PATRICK F. KELLY, District Judge.

This matter is before the Court on defendant’s motion in limine. The defendant, William W. Mayfield, has been charged with 10 counts of federal firearms violations. 18 U.S.C. § 922(a)(6), 18 U.S.C. § 922(h)(1), and 18 U.S.C. Appx. § 1202(a)(1). Nine of the counts are premised on defendant’s felony conviction in 1978 in the Cowley County District Court. The defendant contends the 1978 conviction was void from its inception because he was a juvenile when he committed the crime, and therefore, the state district court was without jurisdiction to hear his plea or to sentence him. K.S.A. 38-808(b). The defendant moves for an order preventing the government from utilizing evidence of the 1978 “conviction” for purposes of the federal firearms charges. For the reasons stated below, the Court finds the Cowley County District Court was without jurisdiction to enter judgment in the 1978 case, and therefore, that judgment is void as a matter of law. As such, it cannot serve as the predicate conviction for the federal firearms charges. Accordingly, the nine counts in the indictment which are premised on the earlier conviction are dismissed.

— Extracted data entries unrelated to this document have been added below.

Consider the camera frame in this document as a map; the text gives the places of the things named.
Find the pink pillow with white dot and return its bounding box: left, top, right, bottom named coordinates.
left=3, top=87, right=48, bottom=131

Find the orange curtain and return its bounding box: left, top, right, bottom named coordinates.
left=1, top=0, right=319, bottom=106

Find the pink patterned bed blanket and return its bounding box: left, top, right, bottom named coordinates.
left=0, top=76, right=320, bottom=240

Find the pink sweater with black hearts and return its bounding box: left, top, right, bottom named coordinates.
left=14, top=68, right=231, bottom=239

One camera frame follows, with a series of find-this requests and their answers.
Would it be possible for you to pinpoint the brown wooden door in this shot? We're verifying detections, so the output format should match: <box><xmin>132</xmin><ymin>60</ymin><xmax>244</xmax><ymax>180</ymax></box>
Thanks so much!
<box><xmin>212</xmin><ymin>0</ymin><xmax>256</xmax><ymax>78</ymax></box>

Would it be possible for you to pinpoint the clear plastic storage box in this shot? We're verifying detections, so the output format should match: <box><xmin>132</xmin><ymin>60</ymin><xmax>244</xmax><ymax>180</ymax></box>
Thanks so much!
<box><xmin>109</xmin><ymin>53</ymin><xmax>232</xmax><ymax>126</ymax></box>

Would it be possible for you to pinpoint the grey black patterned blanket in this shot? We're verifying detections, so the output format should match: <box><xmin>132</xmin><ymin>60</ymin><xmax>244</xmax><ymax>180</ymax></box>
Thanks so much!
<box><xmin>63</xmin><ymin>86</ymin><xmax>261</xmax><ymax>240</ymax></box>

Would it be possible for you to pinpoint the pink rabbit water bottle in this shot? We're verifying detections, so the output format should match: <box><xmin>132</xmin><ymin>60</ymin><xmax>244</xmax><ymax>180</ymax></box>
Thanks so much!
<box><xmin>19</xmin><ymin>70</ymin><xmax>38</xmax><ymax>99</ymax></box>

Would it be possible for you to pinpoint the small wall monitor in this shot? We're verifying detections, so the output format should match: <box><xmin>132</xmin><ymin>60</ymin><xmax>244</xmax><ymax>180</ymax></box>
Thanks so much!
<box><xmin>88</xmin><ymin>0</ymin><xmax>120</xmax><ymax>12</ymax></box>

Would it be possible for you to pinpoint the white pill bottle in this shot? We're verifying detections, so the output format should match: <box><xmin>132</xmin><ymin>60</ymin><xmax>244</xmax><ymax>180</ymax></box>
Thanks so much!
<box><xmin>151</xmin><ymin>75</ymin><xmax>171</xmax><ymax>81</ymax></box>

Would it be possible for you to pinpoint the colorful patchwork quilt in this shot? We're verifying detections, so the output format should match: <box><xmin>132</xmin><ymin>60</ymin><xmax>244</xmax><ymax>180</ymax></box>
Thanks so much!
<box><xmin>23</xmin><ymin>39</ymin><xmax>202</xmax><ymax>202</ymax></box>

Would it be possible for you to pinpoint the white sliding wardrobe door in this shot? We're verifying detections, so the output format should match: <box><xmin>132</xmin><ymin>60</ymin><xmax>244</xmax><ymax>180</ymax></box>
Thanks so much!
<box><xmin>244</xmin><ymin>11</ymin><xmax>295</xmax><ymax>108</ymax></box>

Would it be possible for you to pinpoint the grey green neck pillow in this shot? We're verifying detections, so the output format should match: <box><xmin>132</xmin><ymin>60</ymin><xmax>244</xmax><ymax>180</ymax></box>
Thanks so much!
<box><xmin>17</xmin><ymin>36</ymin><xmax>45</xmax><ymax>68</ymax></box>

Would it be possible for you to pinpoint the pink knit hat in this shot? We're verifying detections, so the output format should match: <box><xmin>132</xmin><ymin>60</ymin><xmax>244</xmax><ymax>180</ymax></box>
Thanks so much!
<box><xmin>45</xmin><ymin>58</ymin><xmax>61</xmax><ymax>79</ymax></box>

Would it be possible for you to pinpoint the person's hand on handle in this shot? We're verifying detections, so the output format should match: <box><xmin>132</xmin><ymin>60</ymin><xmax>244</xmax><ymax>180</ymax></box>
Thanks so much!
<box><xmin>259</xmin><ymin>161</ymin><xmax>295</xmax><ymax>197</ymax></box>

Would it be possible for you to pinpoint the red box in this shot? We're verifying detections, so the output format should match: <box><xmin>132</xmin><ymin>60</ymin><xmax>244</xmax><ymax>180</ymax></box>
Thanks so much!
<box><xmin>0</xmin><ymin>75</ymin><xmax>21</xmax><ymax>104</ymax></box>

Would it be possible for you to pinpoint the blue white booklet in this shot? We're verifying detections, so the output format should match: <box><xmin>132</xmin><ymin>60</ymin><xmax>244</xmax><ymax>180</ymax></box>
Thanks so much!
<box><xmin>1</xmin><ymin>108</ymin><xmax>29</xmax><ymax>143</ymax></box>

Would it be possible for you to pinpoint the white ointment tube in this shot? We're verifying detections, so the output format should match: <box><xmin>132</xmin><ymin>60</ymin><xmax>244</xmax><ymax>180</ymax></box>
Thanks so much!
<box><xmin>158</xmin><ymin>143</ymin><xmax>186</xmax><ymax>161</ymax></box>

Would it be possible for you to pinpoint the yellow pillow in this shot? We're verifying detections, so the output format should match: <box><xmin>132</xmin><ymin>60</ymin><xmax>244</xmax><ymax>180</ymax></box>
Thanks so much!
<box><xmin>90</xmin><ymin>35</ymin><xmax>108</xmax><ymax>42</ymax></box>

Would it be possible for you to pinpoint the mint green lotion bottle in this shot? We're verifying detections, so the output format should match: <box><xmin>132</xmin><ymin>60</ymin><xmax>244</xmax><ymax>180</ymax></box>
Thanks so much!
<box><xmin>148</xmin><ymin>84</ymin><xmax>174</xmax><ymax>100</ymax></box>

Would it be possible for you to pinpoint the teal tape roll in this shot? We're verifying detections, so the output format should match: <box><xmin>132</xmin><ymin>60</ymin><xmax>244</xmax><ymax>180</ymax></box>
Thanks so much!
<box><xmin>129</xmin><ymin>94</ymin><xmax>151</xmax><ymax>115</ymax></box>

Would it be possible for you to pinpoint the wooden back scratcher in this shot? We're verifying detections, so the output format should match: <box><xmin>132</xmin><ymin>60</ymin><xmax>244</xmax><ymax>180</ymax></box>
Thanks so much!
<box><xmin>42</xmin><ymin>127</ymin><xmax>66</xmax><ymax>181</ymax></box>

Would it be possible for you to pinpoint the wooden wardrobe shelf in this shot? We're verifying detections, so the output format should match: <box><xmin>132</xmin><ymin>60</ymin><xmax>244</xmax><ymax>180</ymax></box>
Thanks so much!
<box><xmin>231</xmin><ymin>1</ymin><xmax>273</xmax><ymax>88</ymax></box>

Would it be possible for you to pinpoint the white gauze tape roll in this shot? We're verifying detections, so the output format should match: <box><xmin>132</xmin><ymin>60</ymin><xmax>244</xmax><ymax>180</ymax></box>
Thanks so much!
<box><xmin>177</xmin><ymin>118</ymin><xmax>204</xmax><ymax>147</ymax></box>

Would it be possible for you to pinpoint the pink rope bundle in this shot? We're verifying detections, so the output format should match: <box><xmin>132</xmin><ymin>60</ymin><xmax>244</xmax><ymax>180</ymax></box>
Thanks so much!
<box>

On July 18,1978, Mayfield pleaded guilty in the District Court of Cowley County, Kansas, to theft by deception, a Class D Felony under the Kansas Criminal Code. The court inquired if Mayfield was 18 years of age. Mayfield replied that he was, and *1516 he was then convicted and sentenced. However, the court failed to inquire whether the defendant was 18 years of age at the time the offense occurred on February 8, 1978. Had the court so inquired, it would have learned that the defendant was only 17 years of age at the time of commission, thereby divesting the court of jurisdiction and requiring that the defendant be dealt with under the juvenile code. Both parties have stipulated to these facts.

K.S.A. 38-815(e) requires that whenever a person 18 years of age or older is taken into custody for an alleged act committed prior to the time the person reached 18, the law enforcement officer shall refer the matter for proceedings pursuant to the juvenile code. According to K.S.A. 38-806(a), proceedings concerning any “delinquent child” (defined in K.S.A. 38-802(b) as a child less than 18 years old who does an act which would be punishable as a felony under the criminal code) are to be governed by the provisions of the juvenile code. Under 38 — 808(b), a person between the ages of 16 and 18 must be prosecuted under the juvenile code unless a hearing is held on motion of the district attorney and the court finds the child is not a “fit and proper” person to be dealt with under the juvenile code. It is clear that unless the 38-808(b) procedure is followed, the district court has no jurisdiction to try the child under the criminal code.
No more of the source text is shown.